VBA WebScraping返回空值

时间:2019-03-07 16:34:21

标签: excel vba web-scraping screen-scraping

我有以下代码从网站上抓取数据,问题是它没有抓取任何数据,它没有显示任何错误,但也没有给我任何结果...

Option Explicit

Public Sub Loiça()
Sheets("Loiça").Range("A:A,Z:Z").EntireColumn.Delete
    Dim IE As New InternetExplorer, i As Long, data As Object, div As Object, item As Object, r As Long, c As Long
    With IE
        .Visible = False
        .Navigate2 "https://www.radiopopular.pt/categoria/maquina-de-lavar-louca/"

        While .Busy Or .readyState < 4: DoEvents: Wend

        Dim numResults As Long, arr() As String
        arr = Split(.document.querySelector(".status.cb").innerText, Chr$(32))
        numResults = arr(LBound(arr))
        Dim resultsPerPage As Long
        resultsPerPage = .document.querySelectorAll(".data cb").Length
            If i > 1 Then
                .Navigate2 ("https://www.radiopopular.pt/categoria/maquina-de-lavar-louca/")
                While .Busy Or .readyState < 4: DoEvents: Wend
            End If
            Set data = .document.getElementsByClassName("data cb")
            For Each item In data
                r = r + 1: c = 1
                For Each div In item.getElementsByTagName("div")
                    With ThisWorkbook.Worksheets("Loiça")
                        .Cells(r, c) = div.innerText
                    End With
                    c = c + 1
                Next
            Next
        .Quit
    End With
    '---------------------------------------------------------------------------'
End Sub

1 个答案:

答案 0 :(得分:0)

这是一个有趣的挑战。需要注意的几点:

  1. 该页面似乎没有加载到Internet Explorer中(至少对我而言)-这可能是因为不支持旧版浏览器。因此,需要切换到Selenium basic和Chrome。下载并安装selenium basic之后,您可能必须在latest的selenium文件夹中切换ChromeDriver.exe。然后,您需要转到VBE>工具>参考>向Selenium Type Library添加参考。
  2. 页面使用ajax动态加载12条记录。您需要滚动页面,直到显示所有结果。
  3. 您无法以与显示相同的方式检索结果计数,因为返回的字符串是不同的且可能是可变的格式。相反,您可以从存储此数字的元素中获取总数。
  4. 要继续使用所写的语法,您需要将页面html传输到HTMLDocument变量中,然后使用它。

VBA:

Option Explicit
Public Sub Loiça()
    Dim d As WebDriver, t As Date, i As Long, data As Object, div As Object, item As Object, r As Long, c As Long
    Dim numResults As Long, html As HTMLDocument
    Const MAX_WAIT_SEC As Long = 600
    Const URL As String = "https://www.radiopopular.pt/categoria/maquina-de-lavar-louca/"
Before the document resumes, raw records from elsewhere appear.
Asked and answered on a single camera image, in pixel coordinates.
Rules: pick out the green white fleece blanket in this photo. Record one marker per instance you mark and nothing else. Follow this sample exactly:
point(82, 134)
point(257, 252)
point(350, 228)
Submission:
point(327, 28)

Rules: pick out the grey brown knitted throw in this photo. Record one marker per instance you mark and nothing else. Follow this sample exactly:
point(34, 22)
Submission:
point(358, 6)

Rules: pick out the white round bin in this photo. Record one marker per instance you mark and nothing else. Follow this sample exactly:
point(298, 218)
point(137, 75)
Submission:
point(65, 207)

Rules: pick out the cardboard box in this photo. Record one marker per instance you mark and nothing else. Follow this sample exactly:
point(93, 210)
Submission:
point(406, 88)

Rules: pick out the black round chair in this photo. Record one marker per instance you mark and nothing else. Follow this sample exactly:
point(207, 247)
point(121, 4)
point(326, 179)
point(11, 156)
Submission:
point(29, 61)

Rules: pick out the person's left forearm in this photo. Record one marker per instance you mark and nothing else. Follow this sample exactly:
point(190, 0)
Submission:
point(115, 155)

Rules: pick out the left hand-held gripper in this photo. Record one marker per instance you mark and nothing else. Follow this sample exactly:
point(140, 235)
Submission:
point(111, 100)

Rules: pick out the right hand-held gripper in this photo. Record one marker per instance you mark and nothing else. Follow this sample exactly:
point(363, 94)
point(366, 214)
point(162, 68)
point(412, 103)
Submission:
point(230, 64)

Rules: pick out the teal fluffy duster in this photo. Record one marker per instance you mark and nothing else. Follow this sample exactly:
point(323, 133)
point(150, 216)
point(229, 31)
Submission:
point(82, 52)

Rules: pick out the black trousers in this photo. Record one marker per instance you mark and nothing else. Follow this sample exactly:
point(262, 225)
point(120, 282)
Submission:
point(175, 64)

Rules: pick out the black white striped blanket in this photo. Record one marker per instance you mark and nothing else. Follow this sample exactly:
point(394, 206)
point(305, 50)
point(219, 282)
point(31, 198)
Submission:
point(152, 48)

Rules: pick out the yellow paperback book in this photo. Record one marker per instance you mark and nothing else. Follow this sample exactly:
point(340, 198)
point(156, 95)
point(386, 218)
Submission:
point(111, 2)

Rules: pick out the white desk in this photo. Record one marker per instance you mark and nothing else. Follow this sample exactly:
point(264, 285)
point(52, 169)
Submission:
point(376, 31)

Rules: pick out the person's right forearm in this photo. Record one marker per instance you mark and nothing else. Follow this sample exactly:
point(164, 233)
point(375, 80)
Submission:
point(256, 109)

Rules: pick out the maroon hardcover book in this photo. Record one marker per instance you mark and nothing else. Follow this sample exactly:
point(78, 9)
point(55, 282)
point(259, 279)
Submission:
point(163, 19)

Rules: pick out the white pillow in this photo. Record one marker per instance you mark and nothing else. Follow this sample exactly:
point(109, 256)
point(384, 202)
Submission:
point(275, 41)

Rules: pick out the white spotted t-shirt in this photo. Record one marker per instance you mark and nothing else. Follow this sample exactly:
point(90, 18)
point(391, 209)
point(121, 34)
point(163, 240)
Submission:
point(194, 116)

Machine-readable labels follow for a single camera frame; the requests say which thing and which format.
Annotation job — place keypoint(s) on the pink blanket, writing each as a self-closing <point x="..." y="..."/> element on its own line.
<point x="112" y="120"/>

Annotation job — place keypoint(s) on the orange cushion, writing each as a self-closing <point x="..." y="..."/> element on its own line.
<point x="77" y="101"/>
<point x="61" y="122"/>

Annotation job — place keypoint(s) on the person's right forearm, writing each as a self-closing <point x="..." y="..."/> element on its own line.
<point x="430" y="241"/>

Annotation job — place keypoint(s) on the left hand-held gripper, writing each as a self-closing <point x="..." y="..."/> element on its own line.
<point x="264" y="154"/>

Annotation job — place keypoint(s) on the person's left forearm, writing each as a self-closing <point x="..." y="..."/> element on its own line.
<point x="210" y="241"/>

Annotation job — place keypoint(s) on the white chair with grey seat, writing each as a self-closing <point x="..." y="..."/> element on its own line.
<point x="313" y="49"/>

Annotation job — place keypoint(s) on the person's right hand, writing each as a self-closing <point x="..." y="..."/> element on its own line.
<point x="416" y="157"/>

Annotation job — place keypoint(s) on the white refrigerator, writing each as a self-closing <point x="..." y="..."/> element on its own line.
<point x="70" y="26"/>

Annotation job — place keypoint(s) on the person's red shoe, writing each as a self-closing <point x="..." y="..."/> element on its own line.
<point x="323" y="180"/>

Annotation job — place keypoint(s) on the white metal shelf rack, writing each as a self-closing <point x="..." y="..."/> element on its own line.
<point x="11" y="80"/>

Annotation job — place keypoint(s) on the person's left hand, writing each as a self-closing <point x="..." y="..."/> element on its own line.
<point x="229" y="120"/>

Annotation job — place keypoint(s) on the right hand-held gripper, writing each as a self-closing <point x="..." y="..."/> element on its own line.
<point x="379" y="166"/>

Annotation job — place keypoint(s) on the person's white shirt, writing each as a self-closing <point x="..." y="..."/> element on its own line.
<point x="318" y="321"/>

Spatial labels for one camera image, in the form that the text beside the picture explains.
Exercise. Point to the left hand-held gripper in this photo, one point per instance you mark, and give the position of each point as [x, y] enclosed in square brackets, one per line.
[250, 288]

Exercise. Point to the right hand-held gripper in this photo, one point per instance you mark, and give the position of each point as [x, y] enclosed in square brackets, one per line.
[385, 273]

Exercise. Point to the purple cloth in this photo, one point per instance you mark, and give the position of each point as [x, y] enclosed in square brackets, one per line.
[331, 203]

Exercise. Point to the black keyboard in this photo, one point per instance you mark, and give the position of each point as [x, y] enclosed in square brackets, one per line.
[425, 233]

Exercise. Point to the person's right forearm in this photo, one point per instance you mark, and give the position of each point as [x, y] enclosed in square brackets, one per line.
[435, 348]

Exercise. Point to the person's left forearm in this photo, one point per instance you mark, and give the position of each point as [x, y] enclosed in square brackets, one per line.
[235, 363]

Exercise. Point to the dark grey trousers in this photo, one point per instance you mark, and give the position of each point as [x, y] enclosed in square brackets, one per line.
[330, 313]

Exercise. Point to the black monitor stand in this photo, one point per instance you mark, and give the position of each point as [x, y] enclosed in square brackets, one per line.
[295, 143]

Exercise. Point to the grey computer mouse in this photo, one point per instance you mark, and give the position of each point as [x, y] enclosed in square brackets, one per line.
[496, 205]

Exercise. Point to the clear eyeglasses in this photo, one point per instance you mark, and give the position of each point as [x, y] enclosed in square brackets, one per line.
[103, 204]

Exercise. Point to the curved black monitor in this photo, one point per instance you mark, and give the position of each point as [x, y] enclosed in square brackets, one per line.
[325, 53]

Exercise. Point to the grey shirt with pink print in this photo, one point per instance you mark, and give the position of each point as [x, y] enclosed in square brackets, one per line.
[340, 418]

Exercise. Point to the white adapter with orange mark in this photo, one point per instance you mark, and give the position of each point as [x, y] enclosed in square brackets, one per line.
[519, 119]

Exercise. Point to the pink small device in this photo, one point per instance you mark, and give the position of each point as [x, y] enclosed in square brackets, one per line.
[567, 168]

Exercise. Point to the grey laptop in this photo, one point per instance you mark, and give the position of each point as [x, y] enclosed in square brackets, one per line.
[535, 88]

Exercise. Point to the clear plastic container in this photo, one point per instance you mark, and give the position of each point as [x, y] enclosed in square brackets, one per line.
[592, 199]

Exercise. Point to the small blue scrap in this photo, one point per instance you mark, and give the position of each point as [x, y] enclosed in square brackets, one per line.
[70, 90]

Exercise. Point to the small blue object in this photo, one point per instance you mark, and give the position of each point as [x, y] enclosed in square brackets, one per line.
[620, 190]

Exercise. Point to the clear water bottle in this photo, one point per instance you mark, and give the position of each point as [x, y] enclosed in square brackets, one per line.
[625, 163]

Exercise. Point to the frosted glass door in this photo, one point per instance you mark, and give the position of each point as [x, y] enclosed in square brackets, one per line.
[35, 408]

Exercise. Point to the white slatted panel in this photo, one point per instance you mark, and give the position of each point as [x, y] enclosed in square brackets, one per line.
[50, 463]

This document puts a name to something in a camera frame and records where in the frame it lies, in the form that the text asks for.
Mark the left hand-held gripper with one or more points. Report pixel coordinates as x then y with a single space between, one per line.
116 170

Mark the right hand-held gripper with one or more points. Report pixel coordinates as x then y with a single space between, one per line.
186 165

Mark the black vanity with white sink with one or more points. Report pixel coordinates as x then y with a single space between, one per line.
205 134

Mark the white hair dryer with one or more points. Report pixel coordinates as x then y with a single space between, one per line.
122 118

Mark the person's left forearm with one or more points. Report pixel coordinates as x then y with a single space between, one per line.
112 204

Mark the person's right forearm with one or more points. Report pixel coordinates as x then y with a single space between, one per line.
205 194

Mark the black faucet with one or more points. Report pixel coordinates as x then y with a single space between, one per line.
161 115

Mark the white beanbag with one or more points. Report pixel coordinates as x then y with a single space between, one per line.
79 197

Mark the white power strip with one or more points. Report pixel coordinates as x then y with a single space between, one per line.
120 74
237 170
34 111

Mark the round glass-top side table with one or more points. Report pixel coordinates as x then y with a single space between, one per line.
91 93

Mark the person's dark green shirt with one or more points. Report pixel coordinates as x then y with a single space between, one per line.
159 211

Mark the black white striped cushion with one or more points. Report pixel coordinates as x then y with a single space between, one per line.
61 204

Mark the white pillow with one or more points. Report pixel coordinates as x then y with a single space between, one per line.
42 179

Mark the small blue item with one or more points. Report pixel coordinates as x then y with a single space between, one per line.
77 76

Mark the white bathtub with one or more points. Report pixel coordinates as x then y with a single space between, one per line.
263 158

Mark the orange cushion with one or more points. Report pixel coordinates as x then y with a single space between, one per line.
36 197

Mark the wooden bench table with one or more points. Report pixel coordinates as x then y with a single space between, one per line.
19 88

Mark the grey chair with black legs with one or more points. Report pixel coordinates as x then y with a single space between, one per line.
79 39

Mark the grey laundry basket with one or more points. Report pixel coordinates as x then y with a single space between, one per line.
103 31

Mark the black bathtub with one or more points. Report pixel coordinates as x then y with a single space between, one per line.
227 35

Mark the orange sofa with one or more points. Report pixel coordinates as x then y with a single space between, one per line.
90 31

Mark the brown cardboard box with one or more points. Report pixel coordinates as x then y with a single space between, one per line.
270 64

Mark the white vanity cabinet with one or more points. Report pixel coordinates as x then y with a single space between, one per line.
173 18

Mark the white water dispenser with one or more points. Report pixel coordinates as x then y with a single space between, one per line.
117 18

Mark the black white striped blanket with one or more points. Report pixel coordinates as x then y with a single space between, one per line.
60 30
    Set d = New ChromeDriver

    With d
        .Start "Chrome"
        .get URL

        Worksheets("Loiça").Range("A:A,Z:Z").EntireColumn.Delete
        numResults = .FindElementByCss("#total").Text
        t = Timer
        Do
            .ExecuteScript "window.scrollBy(0, window.innerHeight);", "javascript"
            If Timer - t > MAX_WAIT_SEC Then Exit Do
        Loop Until .FindElementByCss("#products").Text = numResults
        Set html = New HTMLDocument
        html.body.innerHTML = .PageSource
        Set data = html.getElementsByClassName("data")
        For Each item In data
            r = r + 1: c = 1
            For Each div In item.getElementsByTagName("div")
                With ThisWorkbook.Worksheets("Loiça")
                    .Cells(r, c) = div.innerText
                End With
                c = c + 1
            Next
        Next
        .Quit
    End With
End Sub